*The problem*: The full listing, returned exactly and free of pictures, is the expected answer.

*Dataset excerpt*:
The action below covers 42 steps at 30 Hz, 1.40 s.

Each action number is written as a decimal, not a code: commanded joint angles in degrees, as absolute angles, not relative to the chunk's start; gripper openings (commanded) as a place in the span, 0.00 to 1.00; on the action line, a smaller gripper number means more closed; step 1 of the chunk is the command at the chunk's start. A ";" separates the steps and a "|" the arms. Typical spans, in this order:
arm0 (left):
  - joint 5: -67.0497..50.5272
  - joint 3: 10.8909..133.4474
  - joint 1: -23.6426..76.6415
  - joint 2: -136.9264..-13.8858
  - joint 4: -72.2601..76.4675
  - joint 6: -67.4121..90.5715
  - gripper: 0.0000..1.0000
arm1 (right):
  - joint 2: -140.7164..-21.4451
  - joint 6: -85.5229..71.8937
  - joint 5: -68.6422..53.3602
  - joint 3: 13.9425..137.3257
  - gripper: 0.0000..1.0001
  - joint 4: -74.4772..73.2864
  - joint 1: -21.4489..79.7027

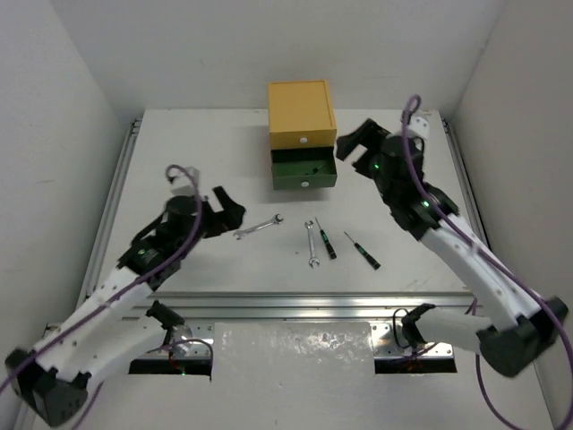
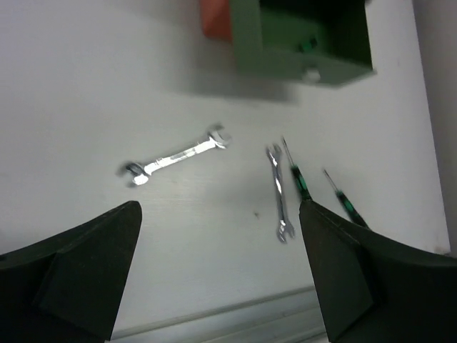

*Response to this task*:
The action below covers 42 steps at 30 Hz, 1.40 s.

Each action number is written as a decimal, not a code: commanded joint angles in degrees, as absolute angles, not relative to the chunk's start; gripper openings (commanded) as a place in the span, 0.00 to 1.00; on the action line, a smaller gripper number means more closed; step 1 of the chunk is the command at the chunk's start. A ";" separates the steps and a "|" the arms. Typical spans, in this order:
arm0 (left):
  - joint 5: -67.0497..50.5272
  - joint 3: 10.8909..133.4474
  - joint 1: -23.6426..76.6415
  - joint 2: -136.9264..-13.8858
  - joint 4: -72.2601..76.4675
  - joint 6: -67.4121..90.5715
  - gripper: 0.0000..1.0000
arm1 (right):
  - joint 2: -140.7164..-21.4451
  - joint 6: -85.5229..71.8937
  - joint 5: -68.6422..53.3602
  - joint 3: 13.9425..137.3257
  - gripper: 0.0000..1.0001
  - joint 4: -74.4772..73.2864
  - joint 1: -21.4489..79.7027

This exercise is now finished, and nothing remains to add.